■ INSTRUCTIONS FOR THE TASK
The answer is to be the data that follows, transcribed exactly, minus its pictures.

■ DATA
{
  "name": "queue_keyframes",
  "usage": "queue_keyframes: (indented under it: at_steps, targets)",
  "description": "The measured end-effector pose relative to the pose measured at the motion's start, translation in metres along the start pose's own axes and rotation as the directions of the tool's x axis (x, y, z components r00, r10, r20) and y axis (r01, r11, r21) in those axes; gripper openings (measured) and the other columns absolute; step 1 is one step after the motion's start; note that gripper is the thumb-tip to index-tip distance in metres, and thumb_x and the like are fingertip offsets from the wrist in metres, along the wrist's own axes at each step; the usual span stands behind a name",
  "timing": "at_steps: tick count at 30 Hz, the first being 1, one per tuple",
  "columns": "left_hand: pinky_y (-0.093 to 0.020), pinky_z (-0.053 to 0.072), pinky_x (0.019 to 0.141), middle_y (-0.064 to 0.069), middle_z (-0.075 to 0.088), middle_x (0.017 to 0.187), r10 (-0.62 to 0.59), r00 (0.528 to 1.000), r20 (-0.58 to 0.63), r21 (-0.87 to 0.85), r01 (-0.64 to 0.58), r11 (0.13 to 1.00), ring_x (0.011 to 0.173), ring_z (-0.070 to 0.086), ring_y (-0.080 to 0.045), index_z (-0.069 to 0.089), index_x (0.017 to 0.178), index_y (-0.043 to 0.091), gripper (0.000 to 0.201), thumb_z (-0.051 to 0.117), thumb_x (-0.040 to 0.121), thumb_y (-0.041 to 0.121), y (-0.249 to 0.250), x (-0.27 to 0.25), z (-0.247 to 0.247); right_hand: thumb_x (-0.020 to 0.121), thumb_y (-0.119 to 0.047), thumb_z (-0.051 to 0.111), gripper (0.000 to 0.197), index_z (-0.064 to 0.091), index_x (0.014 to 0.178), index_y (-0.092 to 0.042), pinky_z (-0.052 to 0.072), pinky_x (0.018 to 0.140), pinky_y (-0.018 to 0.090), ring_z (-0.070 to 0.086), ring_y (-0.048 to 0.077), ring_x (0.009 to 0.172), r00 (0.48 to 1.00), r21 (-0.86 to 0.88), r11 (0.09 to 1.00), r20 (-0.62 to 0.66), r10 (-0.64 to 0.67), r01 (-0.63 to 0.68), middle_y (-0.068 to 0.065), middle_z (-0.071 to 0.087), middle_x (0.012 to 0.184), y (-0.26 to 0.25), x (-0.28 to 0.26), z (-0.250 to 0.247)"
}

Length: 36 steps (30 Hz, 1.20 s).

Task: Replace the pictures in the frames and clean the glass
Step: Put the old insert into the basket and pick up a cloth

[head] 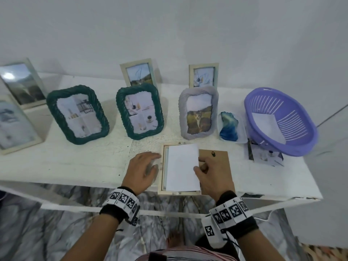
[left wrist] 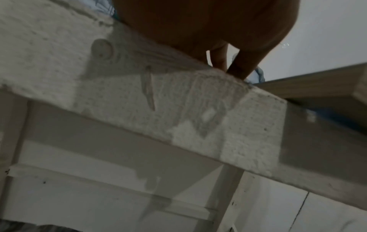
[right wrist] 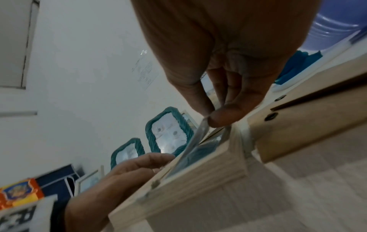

■ TASK RESULT
{
  "name": "queue_keyframes",
  "usage": "queue_keyframes: (indented under it: at_steps, targets)",
  "description": "The measured end-effector pose relative to the pose measured at the motion's start, translation in metres along the start pose's own axes and rotation as the directions of the tool's x axis (x, y, z components r00, r10, r20) and y axis (r01, r11, r21) in those axes; gripper openings (measured) and the other columns absolute; step 1 is one step after the motion's start; note that gripper is the thumb-tip to index-tip distance in metres, and thumb_x and the like are fingertip offsets from the wrist in metres, along the wrist's own axes at each step; the usual span stands behind a name",
  "timing": "at_steps: tick count at 30 Hz, the first being 1, one per tuple",
  "columns": "left_hand: pinky_y (-0.093 to 0.020), pinky_z (-0.053 to 0.072), pinky_x (0.019 to 0.141), middle_y (-0.064 to 0.069), middle_z (-0.075 to 0.088), middle_x (0.017 to 0.187), r10 (-0.62 to 0.59), r00 (0.528 to 1.000), r20 (-0.58 to 0.63), r21 (-0.87 to 0.85), r01 (-0.64 to 0.58), r11 (0.13 to 1.00), ring_x (0.011 to 0.173), ring_z (-0.070 to 0.086), ring_y (-0.080 to 0.045), index_z (-0.069 to 0.089), index_x (0.017 to 0.178), index_y (-0.043 to 0.091), gripper (0.000 to 0.201), thumb_z (-0.051 to 0.117), thumb_x (-0.040 to 0.121), thumb_y (-0.041 to 0.121), y (-0.249 to 0.250), x (-0.27 to 0.25), z (-0.247 to 0.247); right_hand: thumb_x (-0.020 to 0.121), thumb_y (-0.119 to 0.047), thumb_z (-0.051 to 0.111), gripper (0.000 to 0.197), index_z (-0.064 to 0.091), index_x (0.014 to 0.178), index_y (-0.092 to 0.042), pinky_z (-0.052 to 0.072), pinky_x (0.018 to 0.140), pinky_y (-0.018 to 0.090), ring_z (-0.070 to 0.086), ring_y (-0.048 to 0.077), ring_x (0.009 to 0.172), r00 (0.48 to 1.00), r21 (-0.86 to 0.88), r11 (0.09 to 1.00), r20 (-0.62 to 0.66), r10 (-0.64 to 0.67), r01 (-0.63 to 0.68), middle_y (-0.068 to 0.065), middle_z (-0.071 to 0.087), middle_x (0.012 to 0.184), y (-0.26 to 0.25), x (-0.28 to 0.26), z (-0.250 to 0.247)"
}

Length: 36 steps (30 Hz, 1.20 s).

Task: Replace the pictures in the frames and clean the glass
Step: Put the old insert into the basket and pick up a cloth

[head] 
[left wrist] 
[right wrist] 

Here the work on this exercise is complete.